About this exercise: A faithful transcription of all the data, images excluded, is the required answer.

Data excerpt:
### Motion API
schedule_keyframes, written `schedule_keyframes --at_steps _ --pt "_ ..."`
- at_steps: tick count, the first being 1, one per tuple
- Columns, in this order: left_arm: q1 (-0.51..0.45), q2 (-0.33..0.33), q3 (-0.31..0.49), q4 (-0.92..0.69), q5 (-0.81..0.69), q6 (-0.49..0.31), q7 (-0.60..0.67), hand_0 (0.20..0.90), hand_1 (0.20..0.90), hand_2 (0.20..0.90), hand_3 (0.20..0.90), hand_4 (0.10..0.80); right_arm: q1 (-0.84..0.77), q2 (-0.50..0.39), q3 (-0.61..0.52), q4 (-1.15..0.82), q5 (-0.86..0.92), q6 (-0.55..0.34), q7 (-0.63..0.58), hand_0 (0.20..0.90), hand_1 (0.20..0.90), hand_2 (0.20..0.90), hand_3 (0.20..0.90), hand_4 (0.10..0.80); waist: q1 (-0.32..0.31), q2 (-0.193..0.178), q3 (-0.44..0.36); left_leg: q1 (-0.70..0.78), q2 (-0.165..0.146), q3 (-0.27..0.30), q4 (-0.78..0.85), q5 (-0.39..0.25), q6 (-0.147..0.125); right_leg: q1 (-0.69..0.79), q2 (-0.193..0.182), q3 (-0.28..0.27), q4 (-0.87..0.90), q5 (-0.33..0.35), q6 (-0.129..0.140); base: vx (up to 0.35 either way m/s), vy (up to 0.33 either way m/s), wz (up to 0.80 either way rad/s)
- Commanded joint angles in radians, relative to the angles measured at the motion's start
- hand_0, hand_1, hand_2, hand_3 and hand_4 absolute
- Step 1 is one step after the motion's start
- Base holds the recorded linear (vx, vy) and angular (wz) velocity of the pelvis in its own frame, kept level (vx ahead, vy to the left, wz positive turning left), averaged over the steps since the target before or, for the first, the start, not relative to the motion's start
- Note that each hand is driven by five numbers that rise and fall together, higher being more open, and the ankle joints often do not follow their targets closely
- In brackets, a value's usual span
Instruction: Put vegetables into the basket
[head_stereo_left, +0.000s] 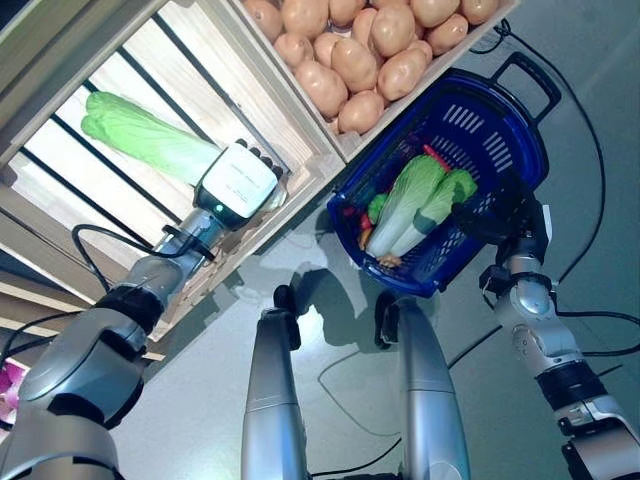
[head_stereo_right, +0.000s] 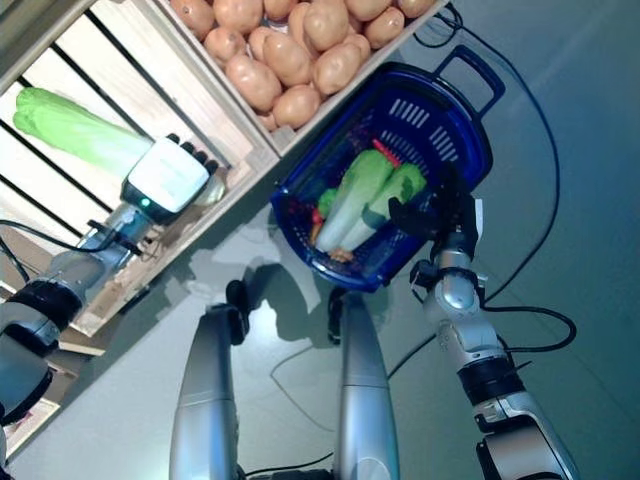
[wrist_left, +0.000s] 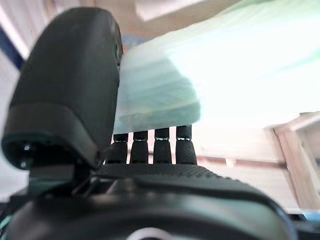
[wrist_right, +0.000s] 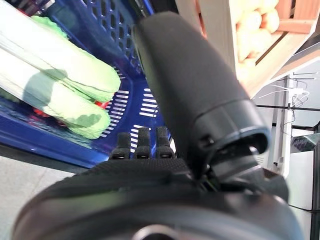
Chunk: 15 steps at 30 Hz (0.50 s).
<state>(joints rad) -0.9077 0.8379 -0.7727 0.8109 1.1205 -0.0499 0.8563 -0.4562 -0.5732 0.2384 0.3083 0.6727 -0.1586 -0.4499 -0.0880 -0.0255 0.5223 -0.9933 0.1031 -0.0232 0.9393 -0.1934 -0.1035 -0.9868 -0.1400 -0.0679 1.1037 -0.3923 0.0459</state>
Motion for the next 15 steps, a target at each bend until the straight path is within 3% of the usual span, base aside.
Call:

Reply:
### Motion API
schedule_keyframes, written `schedule_keyframes --at_steps _ --pt "_ ..."`
- at_steps: tick count, the first being 1, one per tuple
- Columns, in this order: left_arm: q1 (-0.51..0.45), q2 (-0.33..0.33), q3 (-0.31..0.49), q4 (-0.92..0.69), q5 (-0.81..0.69), q6 (-0.49..0.31), q7 (-0.60..0.67), hand_0 (0.20..0.90), hand_1 (0.20..0.90), hand_2 (0.20..0.90), hand_3 (0.20..0.90), hand_4 (0.10..0.80); right_arm: q1 (-0.84..0.77), q2 (-0.50..0.39), q3 (-0.61..0.52), q4 (-1.15..0.82), q5 (-0.86..0.92), q6 (-0.55..0.34), q7 (-0.63..0.58), hand_0 (0.20..0.90), hand_1 (0.20..0.90), hand_2 (0.20..0.90), hand_3 (0.20..0.90), hand_4 (0.10..0.80); waist: q1 (-0.32..0.31), q2 (-0.193..0.178), q3 (-0.44..0.36); left_leg: q1 (-0.70..0.78), q2 (-0.165..0.146), q3 (-0.27..0.30), q4 (-0.78..0.85), q5 (-0.39..0.25), q6 (-0.147..0.125); right_leg: q1 (-0.69..0.79), q2 (-0.193..0.182), q3 (-0.28..0.27), q4 (-0.87..0.90), q5 (-0.33..0.35), q6 (-0.129..0.140); base: vx (up to 0.35 either way m/s), vy (up to 0.33 either way m/s), wz (up to 0.80 either way rad/s)
- Commanded joint angles in radians, relative to the angles measured at the motion's start
- hand_0, hand_1, hand_2, hand_3 and hand_4 absolute
- Step 1 is one step after the motion's start
- Base holds the recorded linear (vx, vy) and angular (wz) velocity of the pelvis in its own frame, kept level (vx ahead, vy to the left, wz positive turning left), averaged over the steps since the target before or, for the first, the start, not relative to the motion's start
- Note that each hand is driven by five numbers that rise and fall together, higher being more open, and the ankle joints often do not follow their targets closely
- In brackets, a value's usual span
Instruction: Put vegetables into the basket
[head_stereo_left, +0.000s] 
[head_stereo_right, +0.000s] 
[wrist_left, +0.000s] 
[wrist_right, +0.000s] 
Chunk: 15 steps at 30 Hz (0.50 s).
<state>(joints rad) -0.9077 0.8379 -0.7727 0.8109 1.1205 -0.0499 0.8563 -0.4562 -0.5732 0.2384 0.3083 0.6727 -0.1586 -0.4499 -0.0880 -0.0255 0.5223 -0.9933 0.1031 -0.0232 0.9393 -0.1934 -0.1035 -0.9868 -0.1400 -0.0679 1.1037 -0.3923 0.0459</state>
Motion for the next 15 steps, a target at each bend until the straight path is within 3% of the usual span, base aside.
Call:

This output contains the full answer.